Tycoon v0.1.2

Released: 2026-04-19

Six themes in this release: MotherDuck alignment,
tycoon register warehouse, network-gated e2e tests plus a new
PR-gated CI workflow that runs the default suite on every push, a
Nao/ask cleanup pass, a new Tycoon observability layer that
captures dlt + dbt run history into a dedicated metadata DuckDB and
surfaces it as two auto-generated Rill dashboards, and a terminal-side
view of that history via tycoon data history plus a new Runs column
on tycoon data status. Together they finish the register family,
extend the warehouse-alignment story from v0.1.1, fix a cluster of
papercuts around tycoon ask that surfaced during the MotherDuck + Nao

LM Studio dogfood walkthrough, and close the observability gap between
"I ran a pipeline" and "I can see exactly what it did, now and
historically".

Headline

Warehouse alignment now covers MotherDuck

The alignment check added in v0.1.1 prevented the "dbt writes to
data/warehouse.duckdb, tycoon data query reads from somewhere else"
divergence — but only for local DuckDB. v0.1.2 extends it to MotherDuck:
if your dbt project's profile targets md:theirs and tycoon.yml has a
local DuckDB warehouse (or the other way around), the wizard and
tycoon register dbt both prompt to adopt the dbt-side value.
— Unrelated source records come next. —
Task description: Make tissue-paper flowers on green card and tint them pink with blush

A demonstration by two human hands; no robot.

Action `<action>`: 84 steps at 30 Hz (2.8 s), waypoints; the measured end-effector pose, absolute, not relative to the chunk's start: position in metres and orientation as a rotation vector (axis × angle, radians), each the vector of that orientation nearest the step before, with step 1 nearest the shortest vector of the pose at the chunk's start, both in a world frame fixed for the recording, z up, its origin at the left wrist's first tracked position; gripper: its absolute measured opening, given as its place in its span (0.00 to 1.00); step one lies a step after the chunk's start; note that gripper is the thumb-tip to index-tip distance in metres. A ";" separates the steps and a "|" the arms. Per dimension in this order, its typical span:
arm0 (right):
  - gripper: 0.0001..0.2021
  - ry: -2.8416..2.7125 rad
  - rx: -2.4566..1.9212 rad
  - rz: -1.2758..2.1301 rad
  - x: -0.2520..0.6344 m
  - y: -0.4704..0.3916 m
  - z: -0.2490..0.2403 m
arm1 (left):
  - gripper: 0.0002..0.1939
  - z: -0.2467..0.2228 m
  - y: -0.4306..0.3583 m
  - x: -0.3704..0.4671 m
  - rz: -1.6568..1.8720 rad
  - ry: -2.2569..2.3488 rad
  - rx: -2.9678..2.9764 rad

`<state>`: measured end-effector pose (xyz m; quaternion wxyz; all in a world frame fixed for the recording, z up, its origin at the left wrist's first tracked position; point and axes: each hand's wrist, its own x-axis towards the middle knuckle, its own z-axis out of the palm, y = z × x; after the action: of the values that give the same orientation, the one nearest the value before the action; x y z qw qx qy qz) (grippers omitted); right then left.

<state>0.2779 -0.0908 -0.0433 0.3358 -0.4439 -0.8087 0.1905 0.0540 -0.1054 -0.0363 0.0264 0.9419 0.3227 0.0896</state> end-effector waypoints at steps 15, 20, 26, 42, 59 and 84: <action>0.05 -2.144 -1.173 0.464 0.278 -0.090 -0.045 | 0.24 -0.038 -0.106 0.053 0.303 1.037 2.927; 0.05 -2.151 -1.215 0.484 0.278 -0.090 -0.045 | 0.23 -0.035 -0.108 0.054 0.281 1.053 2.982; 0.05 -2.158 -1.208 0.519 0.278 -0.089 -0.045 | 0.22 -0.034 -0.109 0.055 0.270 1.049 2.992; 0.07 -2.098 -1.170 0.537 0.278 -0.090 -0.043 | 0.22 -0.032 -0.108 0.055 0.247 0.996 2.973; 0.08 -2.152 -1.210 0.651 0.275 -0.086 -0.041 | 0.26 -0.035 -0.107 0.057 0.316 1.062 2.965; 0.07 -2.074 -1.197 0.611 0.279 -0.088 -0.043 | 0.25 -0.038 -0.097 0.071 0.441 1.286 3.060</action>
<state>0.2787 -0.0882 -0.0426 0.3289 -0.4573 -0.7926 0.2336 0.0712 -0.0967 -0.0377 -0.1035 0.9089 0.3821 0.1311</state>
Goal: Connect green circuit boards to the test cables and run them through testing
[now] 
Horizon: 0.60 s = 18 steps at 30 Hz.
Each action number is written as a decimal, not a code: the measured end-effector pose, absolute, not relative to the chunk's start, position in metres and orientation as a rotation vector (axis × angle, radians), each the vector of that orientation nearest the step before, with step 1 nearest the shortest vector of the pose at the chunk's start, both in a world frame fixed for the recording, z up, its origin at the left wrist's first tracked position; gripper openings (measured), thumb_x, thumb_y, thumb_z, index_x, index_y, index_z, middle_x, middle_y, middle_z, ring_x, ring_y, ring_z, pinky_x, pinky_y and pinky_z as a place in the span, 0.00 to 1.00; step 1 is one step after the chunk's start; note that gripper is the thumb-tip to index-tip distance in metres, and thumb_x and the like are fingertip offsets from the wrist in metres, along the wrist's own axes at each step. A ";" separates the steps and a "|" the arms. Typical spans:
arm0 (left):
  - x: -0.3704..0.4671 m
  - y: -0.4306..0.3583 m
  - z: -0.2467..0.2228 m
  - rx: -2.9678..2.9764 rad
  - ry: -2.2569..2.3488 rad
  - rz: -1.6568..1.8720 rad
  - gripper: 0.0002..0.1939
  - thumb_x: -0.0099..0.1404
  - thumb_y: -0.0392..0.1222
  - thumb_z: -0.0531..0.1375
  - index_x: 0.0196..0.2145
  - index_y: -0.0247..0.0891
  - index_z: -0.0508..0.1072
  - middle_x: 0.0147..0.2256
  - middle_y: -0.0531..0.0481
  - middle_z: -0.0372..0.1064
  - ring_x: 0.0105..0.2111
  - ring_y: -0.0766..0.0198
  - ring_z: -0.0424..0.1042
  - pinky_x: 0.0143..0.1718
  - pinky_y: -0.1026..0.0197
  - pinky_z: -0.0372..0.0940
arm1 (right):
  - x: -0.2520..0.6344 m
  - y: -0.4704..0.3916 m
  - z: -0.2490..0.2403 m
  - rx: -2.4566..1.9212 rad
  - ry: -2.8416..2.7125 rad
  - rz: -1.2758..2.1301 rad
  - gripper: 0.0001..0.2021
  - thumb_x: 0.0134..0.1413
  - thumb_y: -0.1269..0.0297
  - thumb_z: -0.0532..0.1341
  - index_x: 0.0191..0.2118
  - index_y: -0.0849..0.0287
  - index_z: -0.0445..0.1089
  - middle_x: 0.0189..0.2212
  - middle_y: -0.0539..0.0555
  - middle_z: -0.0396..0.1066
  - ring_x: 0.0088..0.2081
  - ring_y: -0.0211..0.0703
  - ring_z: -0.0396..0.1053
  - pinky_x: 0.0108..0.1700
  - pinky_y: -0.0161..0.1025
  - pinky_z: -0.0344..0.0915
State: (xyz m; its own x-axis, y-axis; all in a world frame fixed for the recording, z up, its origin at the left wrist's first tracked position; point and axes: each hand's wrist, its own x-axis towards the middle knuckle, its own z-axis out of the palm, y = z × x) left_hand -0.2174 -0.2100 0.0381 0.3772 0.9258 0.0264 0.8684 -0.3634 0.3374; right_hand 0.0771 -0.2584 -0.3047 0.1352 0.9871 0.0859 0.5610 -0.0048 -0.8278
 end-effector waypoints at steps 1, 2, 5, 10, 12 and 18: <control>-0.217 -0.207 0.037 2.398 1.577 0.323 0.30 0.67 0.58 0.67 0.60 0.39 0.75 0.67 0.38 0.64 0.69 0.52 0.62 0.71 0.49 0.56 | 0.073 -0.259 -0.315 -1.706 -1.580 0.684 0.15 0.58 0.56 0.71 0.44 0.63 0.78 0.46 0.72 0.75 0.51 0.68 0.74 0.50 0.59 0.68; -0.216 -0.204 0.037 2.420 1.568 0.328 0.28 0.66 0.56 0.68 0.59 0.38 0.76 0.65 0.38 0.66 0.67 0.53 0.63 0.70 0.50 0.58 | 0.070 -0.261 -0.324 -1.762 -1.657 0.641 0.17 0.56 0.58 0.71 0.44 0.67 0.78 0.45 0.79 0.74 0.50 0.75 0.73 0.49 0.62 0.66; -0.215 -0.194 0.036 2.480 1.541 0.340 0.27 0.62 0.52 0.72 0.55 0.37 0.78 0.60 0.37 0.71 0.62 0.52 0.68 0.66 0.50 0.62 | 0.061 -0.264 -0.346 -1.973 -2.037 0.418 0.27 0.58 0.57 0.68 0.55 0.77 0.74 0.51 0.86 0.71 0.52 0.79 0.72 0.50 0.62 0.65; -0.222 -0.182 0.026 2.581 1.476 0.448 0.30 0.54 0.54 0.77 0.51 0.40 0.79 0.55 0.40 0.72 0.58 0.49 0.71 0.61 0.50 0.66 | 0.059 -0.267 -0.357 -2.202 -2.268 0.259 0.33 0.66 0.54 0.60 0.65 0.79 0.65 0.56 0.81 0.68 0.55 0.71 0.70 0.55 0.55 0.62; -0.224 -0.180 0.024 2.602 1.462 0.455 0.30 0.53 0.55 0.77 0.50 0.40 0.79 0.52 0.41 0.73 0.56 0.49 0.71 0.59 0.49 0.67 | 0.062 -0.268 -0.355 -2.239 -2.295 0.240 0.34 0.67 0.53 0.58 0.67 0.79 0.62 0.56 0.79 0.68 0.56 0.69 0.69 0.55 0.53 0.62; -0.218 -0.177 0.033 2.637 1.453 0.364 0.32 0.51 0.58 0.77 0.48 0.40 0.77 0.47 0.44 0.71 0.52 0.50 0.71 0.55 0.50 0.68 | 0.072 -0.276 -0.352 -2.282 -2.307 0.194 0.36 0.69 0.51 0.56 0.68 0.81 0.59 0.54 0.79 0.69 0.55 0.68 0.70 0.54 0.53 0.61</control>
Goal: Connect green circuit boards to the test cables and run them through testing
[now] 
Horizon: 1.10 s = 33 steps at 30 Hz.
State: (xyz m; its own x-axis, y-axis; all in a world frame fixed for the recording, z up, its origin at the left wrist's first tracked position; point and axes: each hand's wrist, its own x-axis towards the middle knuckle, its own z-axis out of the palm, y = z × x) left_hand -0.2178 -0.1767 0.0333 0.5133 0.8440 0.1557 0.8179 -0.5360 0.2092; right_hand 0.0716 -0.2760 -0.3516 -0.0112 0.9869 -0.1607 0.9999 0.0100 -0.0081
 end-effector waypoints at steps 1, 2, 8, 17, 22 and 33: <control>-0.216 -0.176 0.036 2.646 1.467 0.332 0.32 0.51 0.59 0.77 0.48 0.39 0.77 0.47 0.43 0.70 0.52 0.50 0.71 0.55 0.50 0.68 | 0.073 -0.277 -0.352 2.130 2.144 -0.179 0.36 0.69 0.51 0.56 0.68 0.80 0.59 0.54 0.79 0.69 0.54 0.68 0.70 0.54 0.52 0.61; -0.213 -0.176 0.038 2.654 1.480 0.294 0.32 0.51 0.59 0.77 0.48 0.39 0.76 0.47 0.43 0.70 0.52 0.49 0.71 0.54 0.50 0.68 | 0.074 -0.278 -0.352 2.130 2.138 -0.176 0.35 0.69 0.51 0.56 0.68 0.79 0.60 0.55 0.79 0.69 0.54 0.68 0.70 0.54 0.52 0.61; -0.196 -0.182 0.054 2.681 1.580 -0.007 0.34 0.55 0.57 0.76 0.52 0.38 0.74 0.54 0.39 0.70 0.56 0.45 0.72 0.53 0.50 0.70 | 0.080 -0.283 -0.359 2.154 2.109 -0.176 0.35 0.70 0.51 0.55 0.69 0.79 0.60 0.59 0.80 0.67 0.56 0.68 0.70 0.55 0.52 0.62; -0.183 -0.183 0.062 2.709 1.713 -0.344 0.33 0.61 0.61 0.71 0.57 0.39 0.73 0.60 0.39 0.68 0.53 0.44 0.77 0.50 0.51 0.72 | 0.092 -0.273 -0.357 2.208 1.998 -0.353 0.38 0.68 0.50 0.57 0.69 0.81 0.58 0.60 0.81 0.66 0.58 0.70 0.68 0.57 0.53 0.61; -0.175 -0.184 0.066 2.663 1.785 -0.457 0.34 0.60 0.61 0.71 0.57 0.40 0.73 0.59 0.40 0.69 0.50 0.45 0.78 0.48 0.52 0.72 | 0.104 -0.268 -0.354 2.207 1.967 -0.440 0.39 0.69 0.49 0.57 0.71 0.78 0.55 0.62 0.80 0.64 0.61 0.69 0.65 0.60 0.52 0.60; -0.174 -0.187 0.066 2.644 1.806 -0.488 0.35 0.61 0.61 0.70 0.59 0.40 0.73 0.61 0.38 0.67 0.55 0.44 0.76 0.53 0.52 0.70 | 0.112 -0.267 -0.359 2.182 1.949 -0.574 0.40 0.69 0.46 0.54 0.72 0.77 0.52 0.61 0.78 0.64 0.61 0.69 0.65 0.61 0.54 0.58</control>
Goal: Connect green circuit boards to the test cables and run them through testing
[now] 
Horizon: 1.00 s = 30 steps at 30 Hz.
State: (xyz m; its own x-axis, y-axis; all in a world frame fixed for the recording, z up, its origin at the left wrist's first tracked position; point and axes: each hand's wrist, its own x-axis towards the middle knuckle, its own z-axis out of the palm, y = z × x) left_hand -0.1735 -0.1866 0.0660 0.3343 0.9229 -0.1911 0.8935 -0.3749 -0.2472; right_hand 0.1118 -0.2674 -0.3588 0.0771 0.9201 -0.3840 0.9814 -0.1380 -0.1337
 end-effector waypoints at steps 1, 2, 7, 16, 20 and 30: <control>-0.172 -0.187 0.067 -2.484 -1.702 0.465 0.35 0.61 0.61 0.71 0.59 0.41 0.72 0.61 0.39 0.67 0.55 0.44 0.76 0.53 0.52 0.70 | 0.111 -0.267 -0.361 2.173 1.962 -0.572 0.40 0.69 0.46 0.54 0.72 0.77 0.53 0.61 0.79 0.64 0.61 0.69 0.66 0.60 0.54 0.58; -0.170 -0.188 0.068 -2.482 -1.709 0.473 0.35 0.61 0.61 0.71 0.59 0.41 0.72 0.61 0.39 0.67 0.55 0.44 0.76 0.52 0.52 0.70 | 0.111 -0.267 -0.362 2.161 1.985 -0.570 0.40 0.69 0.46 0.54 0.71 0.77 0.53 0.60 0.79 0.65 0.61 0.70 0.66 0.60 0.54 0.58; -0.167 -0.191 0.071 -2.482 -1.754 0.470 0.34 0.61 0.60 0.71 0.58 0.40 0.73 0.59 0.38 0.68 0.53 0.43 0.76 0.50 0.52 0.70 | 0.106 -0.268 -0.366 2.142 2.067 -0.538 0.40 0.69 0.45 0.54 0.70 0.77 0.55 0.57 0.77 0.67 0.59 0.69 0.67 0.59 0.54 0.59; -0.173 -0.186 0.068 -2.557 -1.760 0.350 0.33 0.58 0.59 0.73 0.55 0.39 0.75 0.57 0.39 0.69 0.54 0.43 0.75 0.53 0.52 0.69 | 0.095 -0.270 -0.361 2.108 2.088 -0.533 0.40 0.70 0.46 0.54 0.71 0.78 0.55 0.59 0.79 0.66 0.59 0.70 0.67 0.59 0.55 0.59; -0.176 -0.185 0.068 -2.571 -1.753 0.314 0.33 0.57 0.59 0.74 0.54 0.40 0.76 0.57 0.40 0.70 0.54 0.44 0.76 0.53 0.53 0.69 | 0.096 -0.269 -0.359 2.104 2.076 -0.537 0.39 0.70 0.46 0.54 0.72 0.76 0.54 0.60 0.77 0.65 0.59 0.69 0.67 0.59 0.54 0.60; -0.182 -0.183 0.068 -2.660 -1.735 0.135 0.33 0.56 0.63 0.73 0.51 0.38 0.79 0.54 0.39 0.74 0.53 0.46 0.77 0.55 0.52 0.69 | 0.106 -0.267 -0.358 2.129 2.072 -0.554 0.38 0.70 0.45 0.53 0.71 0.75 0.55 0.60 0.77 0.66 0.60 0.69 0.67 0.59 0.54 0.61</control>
Snowflake/BigQuery intentionally not covered yet — dbt profiles for
those warehouses are structurally different (no single "connection
string" to compare), and we'd rather ship MotherDuck cleanly than
half-cover the others. tycoon doctor still reports credential
readiness for Snowflake/BigQuery.

`tycoon register warehouse`

The register family grows one more:

tycoon register warehouse

An interactive prompt — "cloud or local?". Pick local and you're asked
for a DuckDB path. Pick cloud and you get a MotherDuck name prompt plus
instructions for grabbing a token from
app.motherduck.com/token if
MOTHERDUCK_TOKEN isn't already set. Updates
database.warehouse and stack.warehouse in tycoon.yml; prompts
before overwriting an existing warehouse setting.

We considered a parallel tycoon register ingestion and shelved it —
for external ingestion (Airbyte, Fivetran) tycoon only records the
choice; the command would have been a one-line config flip, and the
wizard already covers that case. If it turns out to be useful, it's
two dozen lines in a follow-up.

Network-gated e2e template tests

A new @pytest.mark.e2e marker, deselected from the default pytest
run, powers per-template end-to-end tests. The default suite stays fast
and fully offline; pytest -m e2e opts into the network path.

One test per built-in template exists today; coverage depth varies by
template:

csv-import — full ingest + row-count assertion (no network).
nyc-transit — fetches nyc-dot with --max-records 50; flaky
upstream responses xfail rather than fail the build.
github-analytics — skipped without GITHUB_TOKEN; init-only
today (template URLs still hard-code {owner}/{repo} placeholders).
weather-station — init-only today (URL templates need
{station_id} / {office} fill-in; follow-up will add defaults).

A new .github/workflows/e2e.yml runs the suite on workflow_dispatch
only — no cron, no default-branch runs, no minutes burned on flaky
upstream timeouts. Someone clicks "Run workflow" when they want an
upstream compatibility check.

Tycoon observability: dlt + dbt run history, now a first-class citizen

tycoon data status has always shown the last dlt load time and
current row counts — useful, but silent about history. And dbt has
never had any tycoon-side observability at all: target/run_results.json
gets overwritten on every invocation, so unless you archived it
yourself you had no way to see "did my last build succeed? how long
did it take? which model is getting slower over time?"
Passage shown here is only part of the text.